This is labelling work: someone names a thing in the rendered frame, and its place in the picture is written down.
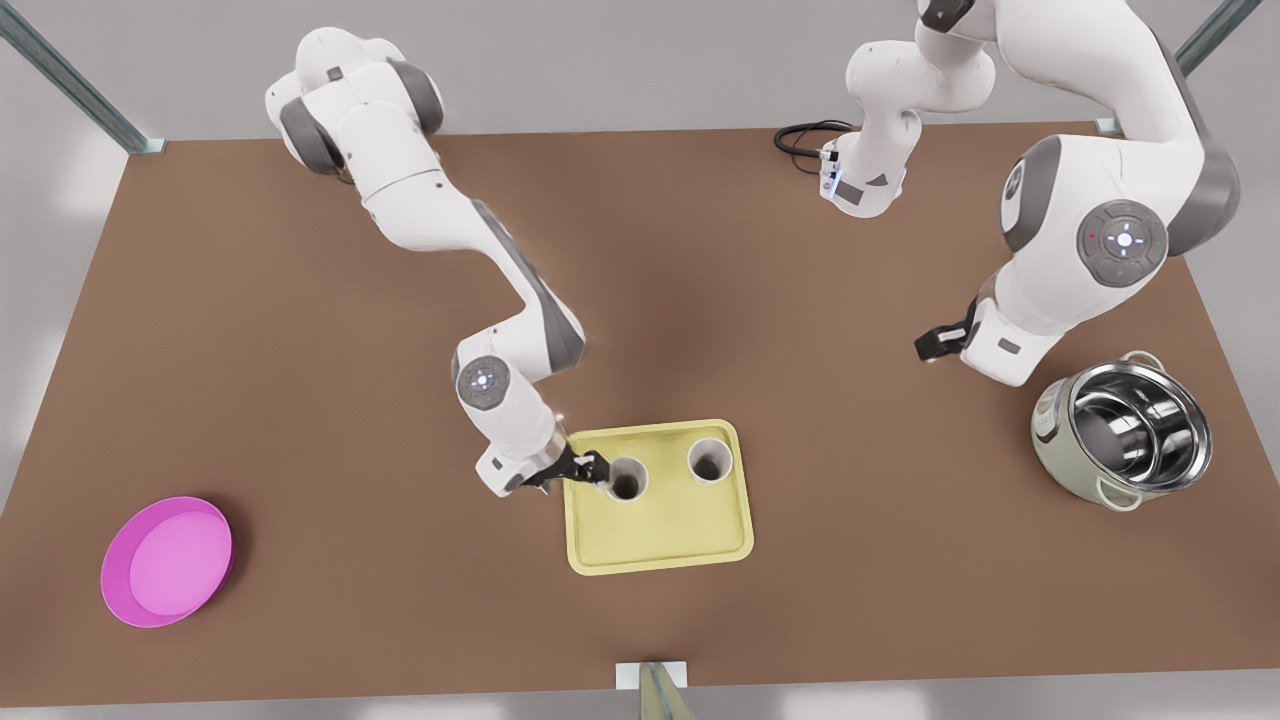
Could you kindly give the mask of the white IKEA cup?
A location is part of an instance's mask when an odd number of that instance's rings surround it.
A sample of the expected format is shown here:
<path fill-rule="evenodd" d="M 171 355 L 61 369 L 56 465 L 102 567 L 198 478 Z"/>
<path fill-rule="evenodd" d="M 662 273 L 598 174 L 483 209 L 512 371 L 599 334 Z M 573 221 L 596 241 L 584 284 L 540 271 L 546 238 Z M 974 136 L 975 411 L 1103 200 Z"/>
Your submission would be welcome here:
<path fill-rule="evenodd" d="M 687 452 L 689 470 L 700 486 L 713 486 L 727 479 L 733 465 L 732 448 L 714 437 L 695 441 Z"/>
<path fill-rule="evenodd" d="M 616 457 L 611 462 L 605 493 L 614 501 L 630 503 L 648 489 L 649 474 L 644 462 L 635 457 Z"/>

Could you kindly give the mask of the yellow rectangular tray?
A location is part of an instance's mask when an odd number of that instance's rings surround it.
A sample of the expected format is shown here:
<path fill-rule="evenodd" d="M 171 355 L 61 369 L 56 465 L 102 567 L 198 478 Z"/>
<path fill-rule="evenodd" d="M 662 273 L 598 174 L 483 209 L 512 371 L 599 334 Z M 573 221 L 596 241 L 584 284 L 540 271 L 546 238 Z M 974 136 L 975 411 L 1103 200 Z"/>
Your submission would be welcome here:
<path fill-rule="evenodd" d="M 690 446 L 705 437 L 733 451 L 730 477 L 698 484 L 687 465 Z M 564 483 L 564 536 L 570 566 L 584 577 L 689 568 L 745 559 L 755 544 L 736 428 L 722 419 L 582 430 L 575 448 L 635 457 L 649 474 L 646 492 L 621 503 L 604 489 Z"/>

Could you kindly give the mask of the pink round bowl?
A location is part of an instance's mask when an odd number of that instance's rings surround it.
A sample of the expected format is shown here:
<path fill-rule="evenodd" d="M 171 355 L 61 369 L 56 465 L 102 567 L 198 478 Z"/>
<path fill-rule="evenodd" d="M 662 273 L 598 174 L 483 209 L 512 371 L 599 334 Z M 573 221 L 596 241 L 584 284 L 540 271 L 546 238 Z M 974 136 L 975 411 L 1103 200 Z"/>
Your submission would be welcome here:
<path fill-rule="evenodd" d="M 109 543 L 100 570 L 108 611 L 137 628 L 160 628 L 198 611 L 236 561 L 230 523 L 204 498 L 178 496 L 141 509 Z"/>

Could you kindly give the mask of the silver frame post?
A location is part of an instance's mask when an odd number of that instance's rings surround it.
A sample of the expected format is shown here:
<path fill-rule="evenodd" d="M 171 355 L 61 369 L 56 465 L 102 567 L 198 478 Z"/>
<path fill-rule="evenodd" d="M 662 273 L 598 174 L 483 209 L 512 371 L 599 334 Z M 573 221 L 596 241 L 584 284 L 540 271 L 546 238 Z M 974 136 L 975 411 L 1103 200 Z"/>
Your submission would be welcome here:
<path fill-rule="evenodd" d="M 1184 79 L 1190 78 L 1258 9 L 1277 4 L 1277 0 L 1128 1 L 1171 50 Z"/>
<path fill-rule="evenodd" d="M 695 720 L 684 698 L 689 688 L 685 661 L 616 664 L 614 688 L 636 691 L 639 720 Z"/>
<path fill-rule="evenodd" d="M 0 0 L 0 38 L 81 109 L 129 155 L 159 155 L 164 138 L 145 136 L 88 82 L 10 3 Z"/>

++++

**What you will do**.
Which lines above include the word "give"? Return each one.

**Task solution**.
Could you kindly give the mask of the white IKEA cup?
Could you kindly give the mask of the yellow rectangular tray?
Could you kindly give the mask of the pink round bowl?
Could you kindly give the mask of the silver frame post?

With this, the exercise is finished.